Working data –
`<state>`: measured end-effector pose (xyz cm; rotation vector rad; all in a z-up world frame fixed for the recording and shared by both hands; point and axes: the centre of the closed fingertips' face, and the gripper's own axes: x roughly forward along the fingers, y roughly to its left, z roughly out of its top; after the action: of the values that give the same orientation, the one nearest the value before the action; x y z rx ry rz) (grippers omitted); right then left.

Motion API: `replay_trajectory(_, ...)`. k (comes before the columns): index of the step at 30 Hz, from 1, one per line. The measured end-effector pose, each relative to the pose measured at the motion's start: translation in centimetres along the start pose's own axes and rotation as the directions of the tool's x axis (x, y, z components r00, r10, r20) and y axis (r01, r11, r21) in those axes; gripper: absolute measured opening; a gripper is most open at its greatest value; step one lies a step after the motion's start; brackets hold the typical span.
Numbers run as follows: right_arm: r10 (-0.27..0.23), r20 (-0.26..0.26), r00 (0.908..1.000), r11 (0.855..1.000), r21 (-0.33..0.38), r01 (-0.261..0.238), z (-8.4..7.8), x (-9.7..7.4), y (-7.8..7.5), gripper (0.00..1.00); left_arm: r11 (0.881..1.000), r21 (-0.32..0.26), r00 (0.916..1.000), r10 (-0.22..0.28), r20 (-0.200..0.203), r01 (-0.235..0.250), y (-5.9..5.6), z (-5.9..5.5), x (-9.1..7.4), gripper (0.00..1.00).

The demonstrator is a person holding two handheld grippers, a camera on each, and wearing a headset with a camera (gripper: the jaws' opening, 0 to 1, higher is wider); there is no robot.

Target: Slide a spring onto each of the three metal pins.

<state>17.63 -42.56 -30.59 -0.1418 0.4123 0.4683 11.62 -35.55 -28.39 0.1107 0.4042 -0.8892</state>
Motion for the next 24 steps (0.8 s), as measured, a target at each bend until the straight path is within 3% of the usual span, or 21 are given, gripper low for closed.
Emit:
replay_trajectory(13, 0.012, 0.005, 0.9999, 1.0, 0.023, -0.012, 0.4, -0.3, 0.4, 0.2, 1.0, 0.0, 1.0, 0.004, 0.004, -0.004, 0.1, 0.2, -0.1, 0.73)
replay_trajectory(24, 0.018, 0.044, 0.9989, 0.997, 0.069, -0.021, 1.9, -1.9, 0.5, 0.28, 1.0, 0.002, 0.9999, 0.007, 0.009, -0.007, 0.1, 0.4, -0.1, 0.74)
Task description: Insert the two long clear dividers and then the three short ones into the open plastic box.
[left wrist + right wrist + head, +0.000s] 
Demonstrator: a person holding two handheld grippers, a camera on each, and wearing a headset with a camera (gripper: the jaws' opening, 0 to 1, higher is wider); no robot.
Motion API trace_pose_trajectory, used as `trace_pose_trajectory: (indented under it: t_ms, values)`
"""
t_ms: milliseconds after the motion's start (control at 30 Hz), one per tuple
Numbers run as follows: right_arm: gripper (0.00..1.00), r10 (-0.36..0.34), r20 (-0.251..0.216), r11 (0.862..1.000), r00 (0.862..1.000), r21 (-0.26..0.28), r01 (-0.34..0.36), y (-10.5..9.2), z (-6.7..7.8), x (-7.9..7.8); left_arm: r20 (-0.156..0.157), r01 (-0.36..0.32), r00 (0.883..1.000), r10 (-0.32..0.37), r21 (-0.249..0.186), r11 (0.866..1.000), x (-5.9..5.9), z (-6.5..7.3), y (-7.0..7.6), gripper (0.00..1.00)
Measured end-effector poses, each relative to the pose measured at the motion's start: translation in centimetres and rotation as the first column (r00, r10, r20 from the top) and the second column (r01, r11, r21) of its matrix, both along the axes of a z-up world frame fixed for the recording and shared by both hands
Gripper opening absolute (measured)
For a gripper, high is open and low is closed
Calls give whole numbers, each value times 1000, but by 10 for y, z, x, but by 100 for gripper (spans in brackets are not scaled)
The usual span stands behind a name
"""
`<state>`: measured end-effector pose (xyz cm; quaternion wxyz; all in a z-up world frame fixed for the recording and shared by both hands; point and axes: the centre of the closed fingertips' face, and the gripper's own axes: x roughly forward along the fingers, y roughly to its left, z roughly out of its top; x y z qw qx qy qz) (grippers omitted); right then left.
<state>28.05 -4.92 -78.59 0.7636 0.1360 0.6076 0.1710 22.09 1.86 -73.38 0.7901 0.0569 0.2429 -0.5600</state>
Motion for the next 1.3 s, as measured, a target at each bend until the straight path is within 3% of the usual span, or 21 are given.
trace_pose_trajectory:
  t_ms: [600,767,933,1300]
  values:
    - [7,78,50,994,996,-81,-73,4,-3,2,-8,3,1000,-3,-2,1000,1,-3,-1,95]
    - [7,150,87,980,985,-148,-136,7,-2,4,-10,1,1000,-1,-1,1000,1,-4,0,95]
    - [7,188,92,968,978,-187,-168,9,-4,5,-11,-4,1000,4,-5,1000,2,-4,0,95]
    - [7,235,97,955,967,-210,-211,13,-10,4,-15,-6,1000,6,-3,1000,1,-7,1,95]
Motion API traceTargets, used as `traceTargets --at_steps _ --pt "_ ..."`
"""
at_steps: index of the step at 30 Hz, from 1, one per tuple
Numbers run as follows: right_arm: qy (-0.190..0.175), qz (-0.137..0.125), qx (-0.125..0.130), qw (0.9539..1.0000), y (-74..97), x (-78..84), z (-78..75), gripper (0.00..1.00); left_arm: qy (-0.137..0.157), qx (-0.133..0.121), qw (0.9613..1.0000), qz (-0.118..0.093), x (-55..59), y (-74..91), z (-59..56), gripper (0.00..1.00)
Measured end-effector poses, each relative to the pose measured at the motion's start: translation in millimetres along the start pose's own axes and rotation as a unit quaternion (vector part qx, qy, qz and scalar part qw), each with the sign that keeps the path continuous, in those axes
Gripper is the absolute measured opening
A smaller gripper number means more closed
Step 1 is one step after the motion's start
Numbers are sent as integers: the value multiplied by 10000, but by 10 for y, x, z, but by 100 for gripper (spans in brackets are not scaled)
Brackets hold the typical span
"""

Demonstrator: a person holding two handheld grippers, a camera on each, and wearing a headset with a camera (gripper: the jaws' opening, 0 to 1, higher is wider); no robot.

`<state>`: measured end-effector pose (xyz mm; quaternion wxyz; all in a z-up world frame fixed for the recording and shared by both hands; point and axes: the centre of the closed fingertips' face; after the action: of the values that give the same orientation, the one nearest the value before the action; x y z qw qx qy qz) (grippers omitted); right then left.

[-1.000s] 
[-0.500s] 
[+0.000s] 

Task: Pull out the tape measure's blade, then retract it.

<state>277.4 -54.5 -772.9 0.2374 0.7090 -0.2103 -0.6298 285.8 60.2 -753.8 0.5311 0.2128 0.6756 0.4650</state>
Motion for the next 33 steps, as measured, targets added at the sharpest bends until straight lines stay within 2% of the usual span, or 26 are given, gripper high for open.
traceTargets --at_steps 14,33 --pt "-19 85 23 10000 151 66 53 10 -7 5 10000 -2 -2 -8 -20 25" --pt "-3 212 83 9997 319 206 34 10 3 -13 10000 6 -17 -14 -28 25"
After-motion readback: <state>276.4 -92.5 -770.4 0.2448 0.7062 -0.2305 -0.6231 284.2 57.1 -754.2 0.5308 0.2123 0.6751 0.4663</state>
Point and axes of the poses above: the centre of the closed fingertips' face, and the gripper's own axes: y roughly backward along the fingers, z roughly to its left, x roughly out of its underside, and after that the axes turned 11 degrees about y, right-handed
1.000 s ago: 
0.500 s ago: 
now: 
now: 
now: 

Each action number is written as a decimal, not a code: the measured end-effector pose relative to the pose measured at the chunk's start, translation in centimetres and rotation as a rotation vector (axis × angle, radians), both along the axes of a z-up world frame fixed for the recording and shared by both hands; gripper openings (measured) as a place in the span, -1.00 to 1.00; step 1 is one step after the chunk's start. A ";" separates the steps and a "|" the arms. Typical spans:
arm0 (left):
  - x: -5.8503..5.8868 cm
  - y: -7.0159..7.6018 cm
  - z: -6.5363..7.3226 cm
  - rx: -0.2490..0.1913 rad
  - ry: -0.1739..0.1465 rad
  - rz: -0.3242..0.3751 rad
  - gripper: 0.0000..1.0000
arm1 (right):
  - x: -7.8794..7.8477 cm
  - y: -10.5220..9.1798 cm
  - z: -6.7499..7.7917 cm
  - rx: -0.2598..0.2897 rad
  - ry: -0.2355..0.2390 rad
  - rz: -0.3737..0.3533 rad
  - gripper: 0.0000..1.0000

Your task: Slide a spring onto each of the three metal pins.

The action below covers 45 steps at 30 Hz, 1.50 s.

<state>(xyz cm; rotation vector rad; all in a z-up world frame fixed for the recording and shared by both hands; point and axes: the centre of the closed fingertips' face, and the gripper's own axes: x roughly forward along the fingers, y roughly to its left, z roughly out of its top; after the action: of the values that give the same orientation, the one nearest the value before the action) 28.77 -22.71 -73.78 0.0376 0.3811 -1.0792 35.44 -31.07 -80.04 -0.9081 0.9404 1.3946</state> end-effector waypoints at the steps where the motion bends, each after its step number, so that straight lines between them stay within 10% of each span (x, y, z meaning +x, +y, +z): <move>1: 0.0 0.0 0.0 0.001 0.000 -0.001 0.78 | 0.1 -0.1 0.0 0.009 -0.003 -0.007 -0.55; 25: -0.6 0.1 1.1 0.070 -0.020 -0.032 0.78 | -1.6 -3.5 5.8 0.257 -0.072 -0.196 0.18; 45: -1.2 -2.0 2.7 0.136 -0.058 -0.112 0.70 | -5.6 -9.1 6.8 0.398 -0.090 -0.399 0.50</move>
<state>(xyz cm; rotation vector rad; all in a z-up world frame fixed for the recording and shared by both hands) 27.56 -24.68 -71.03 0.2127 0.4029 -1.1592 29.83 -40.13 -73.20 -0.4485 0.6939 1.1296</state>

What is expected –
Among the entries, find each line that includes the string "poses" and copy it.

Response for this exercise –
Measured end-effector poses, each relative to the pose measured at the motion's start: translation in centimetres and rotation as the first column (r00, r10, r20 from the top) and the second column (r01, r11, r21) of its matrix, both along the axes of a z-up world frame fixed for the recording and shared by both hands
Measured end-effector poses, each relative to the pose measured at the motion's start: translation in millimetres along the start pose's own axes and rotation as a unit quaternion (vector part qx, qy, qz and scalar part qw), each with the sign that keeps the path continuous, in those axes
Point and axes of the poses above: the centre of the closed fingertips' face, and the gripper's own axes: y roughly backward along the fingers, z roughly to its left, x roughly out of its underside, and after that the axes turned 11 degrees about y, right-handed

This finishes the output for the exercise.